Documenting Traditional Knowledge Because this plant is so new to science but so old to Africans, it is vital to document the methods and practices traditionally employed for handling and using it.
That will avoid having to reinvent ancient wheels of knowledge. Oliviformsi though scientists may not know much about this plant, rural olividormis know a lot. But sometimes a portion survives and produces a new shoot anyway. Information from Venceslas Goudiaby. Means to this end might include simple activities such as putting out an icacina cookbook, holding contests for best recipes, or serving icacina at oloviformis functions.
Toxicological Studies Although widely eaten, there exist some safety concerns about the seeds and tubers, at least of some species. Are any residues left in the flour?
7 ICACINA | Lost Crops of Africa: Volume III: Fruits | The National Academies Press
Oliviformls good does the preparation need to be for safety? Though traditional preparations of the plant seem palatable and safe, new-comers should beware until food- processing research reveals more than is currently known.
Horticultural Development Although the plant is sometimes cultivated, it is only on a very small, household scale.

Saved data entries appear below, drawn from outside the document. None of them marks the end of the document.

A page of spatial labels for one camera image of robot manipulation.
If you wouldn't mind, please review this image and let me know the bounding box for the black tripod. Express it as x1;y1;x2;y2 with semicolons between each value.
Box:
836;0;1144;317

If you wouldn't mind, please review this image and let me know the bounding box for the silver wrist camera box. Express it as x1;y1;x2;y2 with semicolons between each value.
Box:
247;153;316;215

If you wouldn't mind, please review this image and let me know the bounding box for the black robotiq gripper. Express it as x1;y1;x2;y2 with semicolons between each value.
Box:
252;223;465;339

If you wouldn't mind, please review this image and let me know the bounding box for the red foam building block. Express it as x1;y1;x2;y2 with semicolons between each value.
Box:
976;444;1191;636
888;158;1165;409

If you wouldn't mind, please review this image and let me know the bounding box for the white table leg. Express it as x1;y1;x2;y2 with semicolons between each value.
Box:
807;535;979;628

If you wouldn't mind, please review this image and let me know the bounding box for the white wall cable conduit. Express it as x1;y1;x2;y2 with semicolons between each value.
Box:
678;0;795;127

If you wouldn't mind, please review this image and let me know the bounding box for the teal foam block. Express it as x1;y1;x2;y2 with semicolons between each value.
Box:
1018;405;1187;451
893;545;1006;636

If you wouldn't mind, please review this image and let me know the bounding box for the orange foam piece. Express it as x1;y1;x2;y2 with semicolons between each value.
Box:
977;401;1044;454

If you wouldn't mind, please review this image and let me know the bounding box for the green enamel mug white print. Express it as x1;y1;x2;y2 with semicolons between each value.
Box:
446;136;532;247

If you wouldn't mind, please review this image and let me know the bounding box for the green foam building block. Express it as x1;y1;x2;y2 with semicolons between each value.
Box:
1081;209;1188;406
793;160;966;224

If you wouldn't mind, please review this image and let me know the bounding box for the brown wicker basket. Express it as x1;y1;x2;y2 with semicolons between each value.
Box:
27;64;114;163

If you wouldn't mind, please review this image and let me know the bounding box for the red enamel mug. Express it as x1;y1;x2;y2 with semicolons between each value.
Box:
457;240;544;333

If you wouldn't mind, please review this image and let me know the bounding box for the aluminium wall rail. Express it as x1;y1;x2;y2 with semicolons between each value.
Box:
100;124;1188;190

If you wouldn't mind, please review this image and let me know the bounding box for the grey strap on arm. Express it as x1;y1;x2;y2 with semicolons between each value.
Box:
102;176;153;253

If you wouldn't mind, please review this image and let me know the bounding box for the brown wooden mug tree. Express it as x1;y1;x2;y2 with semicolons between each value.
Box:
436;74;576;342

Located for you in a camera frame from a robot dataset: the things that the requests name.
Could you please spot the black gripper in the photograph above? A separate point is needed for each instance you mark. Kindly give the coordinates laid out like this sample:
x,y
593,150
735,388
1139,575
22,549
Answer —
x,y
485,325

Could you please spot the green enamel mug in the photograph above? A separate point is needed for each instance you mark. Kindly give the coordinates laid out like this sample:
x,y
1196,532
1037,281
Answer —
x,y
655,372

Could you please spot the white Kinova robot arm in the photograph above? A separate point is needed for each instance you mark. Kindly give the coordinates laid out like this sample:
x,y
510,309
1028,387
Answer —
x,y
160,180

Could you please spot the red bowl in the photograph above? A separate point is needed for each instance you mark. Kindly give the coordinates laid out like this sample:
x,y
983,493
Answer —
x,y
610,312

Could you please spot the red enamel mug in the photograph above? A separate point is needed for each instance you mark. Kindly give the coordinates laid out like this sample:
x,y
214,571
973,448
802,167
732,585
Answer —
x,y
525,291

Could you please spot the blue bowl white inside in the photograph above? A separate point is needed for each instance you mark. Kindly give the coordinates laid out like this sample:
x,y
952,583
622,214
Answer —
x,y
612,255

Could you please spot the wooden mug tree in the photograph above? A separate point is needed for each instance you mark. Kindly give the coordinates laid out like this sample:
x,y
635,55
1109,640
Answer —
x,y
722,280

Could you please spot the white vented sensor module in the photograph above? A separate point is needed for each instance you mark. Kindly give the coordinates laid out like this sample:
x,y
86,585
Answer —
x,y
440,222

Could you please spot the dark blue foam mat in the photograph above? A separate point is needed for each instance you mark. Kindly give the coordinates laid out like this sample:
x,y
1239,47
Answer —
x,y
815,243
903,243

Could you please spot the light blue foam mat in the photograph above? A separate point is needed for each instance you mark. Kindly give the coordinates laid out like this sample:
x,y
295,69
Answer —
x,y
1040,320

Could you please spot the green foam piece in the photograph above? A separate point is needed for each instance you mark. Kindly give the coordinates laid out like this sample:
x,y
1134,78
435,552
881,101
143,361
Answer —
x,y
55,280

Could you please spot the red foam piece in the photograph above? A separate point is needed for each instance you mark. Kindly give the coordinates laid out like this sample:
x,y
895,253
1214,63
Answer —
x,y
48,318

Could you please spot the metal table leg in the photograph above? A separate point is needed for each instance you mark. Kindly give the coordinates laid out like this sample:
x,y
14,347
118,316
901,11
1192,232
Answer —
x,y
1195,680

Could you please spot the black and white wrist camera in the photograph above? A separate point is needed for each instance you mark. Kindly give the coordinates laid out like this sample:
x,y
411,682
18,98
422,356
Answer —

Agronomists should begin experimental trials to determine the main features limiting growth and productivity.
These might include trials to see what maximum production levels can be when the plants are fertilized and well cared for in good, deep, loose soils. This could include trials on horticultural manipulations such as pruning flowers to remove them as an energy sink and thereby improve production of icacinx parts.
And there should be a iccina of seed germination, which is a possible difficulty through the seeds having a short longevity. Moreover, better methods of handling the tubers are also needed.